TRY IT =
Repeat the stretch of entries below from the line with "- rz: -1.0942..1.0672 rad" through the line with "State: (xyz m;". Include both ends and add nothing.

ENTRIES SHOWN =
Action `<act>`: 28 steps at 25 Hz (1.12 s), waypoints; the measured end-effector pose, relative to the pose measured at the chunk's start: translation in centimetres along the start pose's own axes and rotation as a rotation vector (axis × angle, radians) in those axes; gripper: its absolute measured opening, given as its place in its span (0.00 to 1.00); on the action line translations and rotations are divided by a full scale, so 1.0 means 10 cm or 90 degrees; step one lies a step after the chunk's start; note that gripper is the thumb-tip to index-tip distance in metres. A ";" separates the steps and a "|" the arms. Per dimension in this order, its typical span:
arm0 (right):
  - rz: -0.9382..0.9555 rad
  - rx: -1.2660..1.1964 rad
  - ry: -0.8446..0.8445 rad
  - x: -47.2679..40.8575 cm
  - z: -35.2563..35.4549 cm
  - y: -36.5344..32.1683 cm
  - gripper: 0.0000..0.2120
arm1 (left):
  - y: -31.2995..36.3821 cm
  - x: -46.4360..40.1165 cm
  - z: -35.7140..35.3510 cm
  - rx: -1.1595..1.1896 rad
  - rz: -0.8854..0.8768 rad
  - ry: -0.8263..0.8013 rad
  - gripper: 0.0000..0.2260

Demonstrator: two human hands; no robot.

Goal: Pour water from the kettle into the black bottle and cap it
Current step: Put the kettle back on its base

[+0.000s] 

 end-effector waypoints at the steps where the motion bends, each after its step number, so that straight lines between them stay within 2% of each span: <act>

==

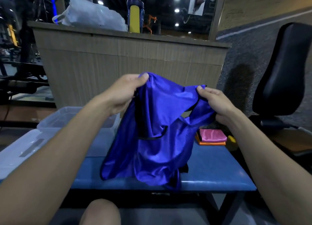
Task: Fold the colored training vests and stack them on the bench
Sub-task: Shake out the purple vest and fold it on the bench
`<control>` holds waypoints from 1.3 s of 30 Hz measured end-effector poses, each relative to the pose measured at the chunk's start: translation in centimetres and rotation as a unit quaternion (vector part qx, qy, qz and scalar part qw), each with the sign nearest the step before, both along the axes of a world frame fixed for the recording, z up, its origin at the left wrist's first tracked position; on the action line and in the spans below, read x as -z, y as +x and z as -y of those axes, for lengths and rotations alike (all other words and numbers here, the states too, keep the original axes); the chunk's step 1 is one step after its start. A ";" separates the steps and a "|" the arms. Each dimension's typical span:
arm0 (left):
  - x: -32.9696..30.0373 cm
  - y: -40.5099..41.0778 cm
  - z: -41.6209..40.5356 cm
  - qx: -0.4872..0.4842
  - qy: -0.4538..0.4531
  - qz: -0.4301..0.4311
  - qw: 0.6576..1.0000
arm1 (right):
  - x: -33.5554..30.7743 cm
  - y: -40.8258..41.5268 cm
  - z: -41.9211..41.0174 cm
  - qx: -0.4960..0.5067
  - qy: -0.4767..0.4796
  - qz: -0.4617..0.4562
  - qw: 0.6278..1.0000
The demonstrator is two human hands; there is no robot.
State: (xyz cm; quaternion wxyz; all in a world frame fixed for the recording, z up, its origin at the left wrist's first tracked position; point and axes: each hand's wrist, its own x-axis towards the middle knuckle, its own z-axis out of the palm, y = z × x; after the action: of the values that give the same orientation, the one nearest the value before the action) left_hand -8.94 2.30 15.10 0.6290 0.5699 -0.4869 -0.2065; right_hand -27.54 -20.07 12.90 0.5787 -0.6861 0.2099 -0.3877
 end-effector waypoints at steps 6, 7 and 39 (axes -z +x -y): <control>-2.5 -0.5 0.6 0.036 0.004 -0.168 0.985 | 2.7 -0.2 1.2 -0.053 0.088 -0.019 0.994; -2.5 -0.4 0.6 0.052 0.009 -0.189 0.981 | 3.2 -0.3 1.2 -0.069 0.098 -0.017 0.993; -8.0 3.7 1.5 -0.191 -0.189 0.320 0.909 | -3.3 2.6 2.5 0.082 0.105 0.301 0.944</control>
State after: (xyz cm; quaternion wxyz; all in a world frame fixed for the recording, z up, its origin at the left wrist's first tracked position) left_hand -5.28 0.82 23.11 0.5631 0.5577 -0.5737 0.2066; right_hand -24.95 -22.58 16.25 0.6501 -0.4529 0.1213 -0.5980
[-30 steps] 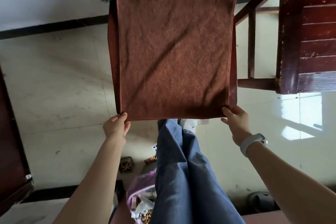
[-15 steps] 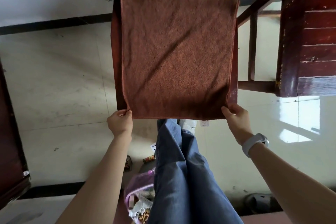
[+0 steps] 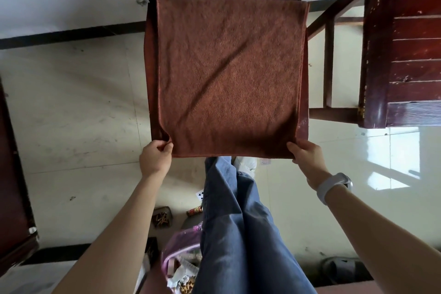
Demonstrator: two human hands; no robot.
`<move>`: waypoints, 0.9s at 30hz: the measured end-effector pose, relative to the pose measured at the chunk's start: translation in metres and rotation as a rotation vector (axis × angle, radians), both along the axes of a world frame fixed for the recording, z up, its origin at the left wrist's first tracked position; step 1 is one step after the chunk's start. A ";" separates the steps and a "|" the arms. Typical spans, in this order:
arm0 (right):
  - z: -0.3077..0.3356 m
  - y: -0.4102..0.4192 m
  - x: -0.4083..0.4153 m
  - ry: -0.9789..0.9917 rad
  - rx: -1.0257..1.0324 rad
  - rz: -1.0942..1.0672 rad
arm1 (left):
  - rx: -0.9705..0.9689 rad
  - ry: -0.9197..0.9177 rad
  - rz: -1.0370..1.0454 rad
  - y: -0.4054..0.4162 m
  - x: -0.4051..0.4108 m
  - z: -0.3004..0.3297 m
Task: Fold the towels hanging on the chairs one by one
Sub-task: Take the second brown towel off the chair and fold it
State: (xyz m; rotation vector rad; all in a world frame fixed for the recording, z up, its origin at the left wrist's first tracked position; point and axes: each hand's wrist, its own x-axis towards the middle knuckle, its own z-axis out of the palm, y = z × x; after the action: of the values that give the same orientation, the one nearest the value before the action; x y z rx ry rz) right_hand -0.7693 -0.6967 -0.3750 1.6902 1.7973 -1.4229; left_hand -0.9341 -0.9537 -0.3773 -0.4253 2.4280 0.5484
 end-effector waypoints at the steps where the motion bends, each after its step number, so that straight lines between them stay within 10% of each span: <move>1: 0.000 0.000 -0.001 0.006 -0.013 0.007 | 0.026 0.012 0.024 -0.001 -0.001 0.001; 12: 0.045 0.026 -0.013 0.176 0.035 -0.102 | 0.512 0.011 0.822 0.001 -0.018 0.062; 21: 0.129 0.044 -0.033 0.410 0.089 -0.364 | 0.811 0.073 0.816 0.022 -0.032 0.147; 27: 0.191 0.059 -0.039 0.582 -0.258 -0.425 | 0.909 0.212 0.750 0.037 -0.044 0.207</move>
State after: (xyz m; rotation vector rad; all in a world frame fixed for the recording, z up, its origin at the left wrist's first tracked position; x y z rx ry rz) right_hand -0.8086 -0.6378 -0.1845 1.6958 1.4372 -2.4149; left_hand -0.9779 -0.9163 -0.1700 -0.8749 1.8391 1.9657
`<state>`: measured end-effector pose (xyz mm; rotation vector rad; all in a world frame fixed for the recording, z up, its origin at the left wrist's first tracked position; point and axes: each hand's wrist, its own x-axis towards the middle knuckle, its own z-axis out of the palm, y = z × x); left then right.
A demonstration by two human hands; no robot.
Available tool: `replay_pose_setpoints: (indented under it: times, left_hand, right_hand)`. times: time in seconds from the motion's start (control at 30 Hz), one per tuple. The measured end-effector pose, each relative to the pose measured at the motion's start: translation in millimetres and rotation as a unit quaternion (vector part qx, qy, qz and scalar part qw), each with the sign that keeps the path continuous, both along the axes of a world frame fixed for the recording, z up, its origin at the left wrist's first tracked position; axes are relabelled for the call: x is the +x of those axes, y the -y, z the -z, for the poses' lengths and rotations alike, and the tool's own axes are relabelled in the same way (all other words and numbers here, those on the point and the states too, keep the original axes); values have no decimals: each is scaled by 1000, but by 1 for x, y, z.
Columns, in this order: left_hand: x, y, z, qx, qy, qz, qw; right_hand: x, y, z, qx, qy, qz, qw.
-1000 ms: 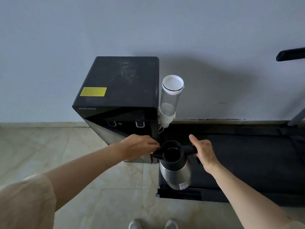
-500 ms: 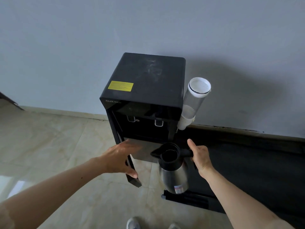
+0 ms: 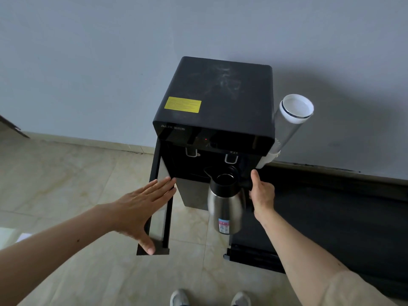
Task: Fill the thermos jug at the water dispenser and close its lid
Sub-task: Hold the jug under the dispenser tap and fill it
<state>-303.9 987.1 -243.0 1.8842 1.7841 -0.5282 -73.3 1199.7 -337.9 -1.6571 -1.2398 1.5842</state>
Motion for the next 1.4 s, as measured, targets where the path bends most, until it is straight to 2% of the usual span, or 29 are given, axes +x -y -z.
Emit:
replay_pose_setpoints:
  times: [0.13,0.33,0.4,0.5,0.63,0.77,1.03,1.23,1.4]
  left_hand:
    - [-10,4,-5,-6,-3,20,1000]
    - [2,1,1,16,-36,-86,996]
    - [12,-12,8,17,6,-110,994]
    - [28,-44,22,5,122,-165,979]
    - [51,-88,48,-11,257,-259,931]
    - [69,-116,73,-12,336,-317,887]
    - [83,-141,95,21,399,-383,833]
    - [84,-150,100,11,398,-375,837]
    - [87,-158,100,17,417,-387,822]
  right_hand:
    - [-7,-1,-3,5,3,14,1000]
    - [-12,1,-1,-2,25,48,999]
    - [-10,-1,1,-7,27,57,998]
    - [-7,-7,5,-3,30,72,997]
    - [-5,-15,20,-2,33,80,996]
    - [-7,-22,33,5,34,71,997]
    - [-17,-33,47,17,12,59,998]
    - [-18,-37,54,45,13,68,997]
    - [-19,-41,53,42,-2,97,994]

ANSWER TO THIS EXERCISE =
  - rz: -1.0942..1.0672 rad
arm1 (left):
  - rx: -0.9705..0.9689 rad
  - ry: -0.9197..0.9177 rad
  - rz: -1.0370..1.0454 rad
  - y: -0.4054..0.4162 m
  - x: -0.4051..0.4108 m
  - z: -0.3004..0.3297 m
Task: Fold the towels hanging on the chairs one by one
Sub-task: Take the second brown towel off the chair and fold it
State: (xyz m; rotation vector rad; all in a world frame fixed for the recording, z up, its origin at the left wrist's first tracked position; point and axes: each hand's wrist, its own x-axis towards the middle knuckle, its own z-axis out of the palm, y = z × x; after the action: of the values that give the same orientation, the one nearest the value before the action; x y z rx ry rz) right_hand -0.7693 -0.6967 -0.3750 1.6902 1.7973 -1.4229; left_hand -0.9341 -0.9537 -0.3773 -0.4253 2.4280 0.5484

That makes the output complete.